Copy nothing but the lines below running from the line containing "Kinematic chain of" through the line containing "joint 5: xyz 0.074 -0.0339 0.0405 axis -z", both end lines included.

= = =

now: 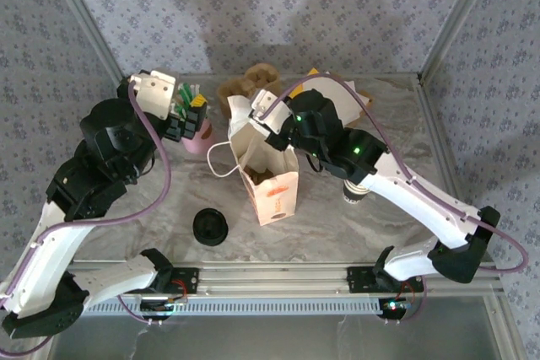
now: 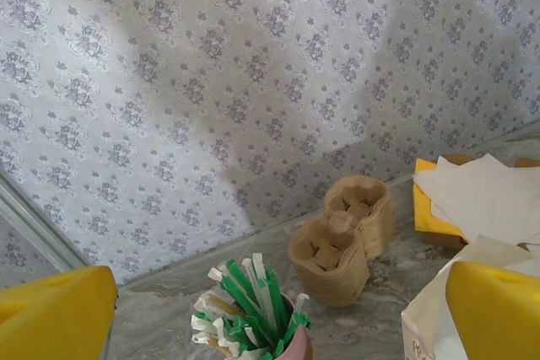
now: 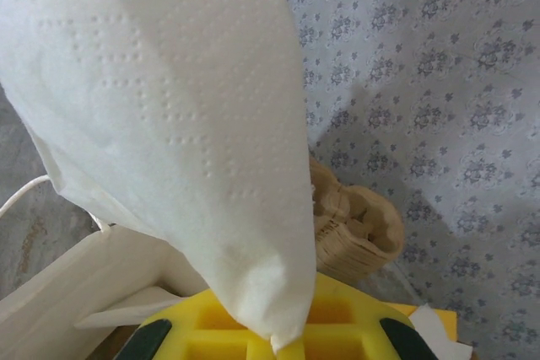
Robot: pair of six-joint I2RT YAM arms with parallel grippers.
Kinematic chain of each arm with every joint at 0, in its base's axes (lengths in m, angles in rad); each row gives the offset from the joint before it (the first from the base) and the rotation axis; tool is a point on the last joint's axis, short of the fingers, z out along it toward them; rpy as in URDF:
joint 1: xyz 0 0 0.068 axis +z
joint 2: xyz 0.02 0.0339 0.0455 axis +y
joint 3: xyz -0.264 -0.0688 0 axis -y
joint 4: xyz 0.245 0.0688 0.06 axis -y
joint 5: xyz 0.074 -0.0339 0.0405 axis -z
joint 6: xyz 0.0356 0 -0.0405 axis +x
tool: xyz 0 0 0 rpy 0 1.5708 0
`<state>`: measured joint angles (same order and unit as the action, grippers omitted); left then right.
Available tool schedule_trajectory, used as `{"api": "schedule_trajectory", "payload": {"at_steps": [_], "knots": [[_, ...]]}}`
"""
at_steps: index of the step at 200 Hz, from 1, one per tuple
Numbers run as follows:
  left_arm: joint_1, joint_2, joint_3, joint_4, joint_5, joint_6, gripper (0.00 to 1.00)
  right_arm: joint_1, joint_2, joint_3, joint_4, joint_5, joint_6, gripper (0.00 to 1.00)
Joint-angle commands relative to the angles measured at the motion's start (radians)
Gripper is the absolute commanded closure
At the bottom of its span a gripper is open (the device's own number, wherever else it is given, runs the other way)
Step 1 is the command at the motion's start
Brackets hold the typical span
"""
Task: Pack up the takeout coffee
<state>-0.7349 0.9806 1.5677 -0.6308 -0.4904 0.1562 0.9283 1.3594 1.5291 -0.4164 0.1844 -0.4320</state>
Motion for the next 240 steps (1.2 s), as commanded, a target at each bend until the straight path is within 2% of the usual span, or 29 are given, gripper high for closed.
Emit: {"api": "schedule_trajectory", "payload": {"at_steps": [1,77,172,240], "knots": [[0.005,-0.023,0.009,0.026,0.0,-0.009,0.0,0.021,-0.029,0.05,-0.041,0.054,-0.038,1.0],[0.005,-0.039,-0.004,0.028,0.003,-0.013,0.0,0.036,-0.062,0.055,-0.056,0.09,-0.035,1.0],[0.005,-0.067,-0.01,0.015,-0.013,-0.011,0.0,0.036,-0.008,-0.006,-0.013,0.02,-0.059,1.0],[0.007,-0.08,-0.018,0.007,-0.033,0.009,0.0,-0.011,0.054,-0.03,0.006,-0.047,-0.062,1.0]]}}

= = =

_Exercise solution:_
Kinematic chain of each arm with every joint at 0, in its base's axes (lengths in m, angles in rad); each row gives the offset from the joint before it (the first from the base) and the rotation axis; tool is a point on the last joint's axis, short of the fingers, z out along it toward them; rpy as in URDF:
joint 1: xyz 0 0 0.068 axis +z
joint 2: xyz 0.02 0.0339 0.0455 axis +y
joint 3: xyz -0.264 -0.0688 0 axis -y
joint 4: xyz 0.245 0.0688 0.06 axis -y
joint 5: xyz 0.074 -0.0339 0.0405 axis -z

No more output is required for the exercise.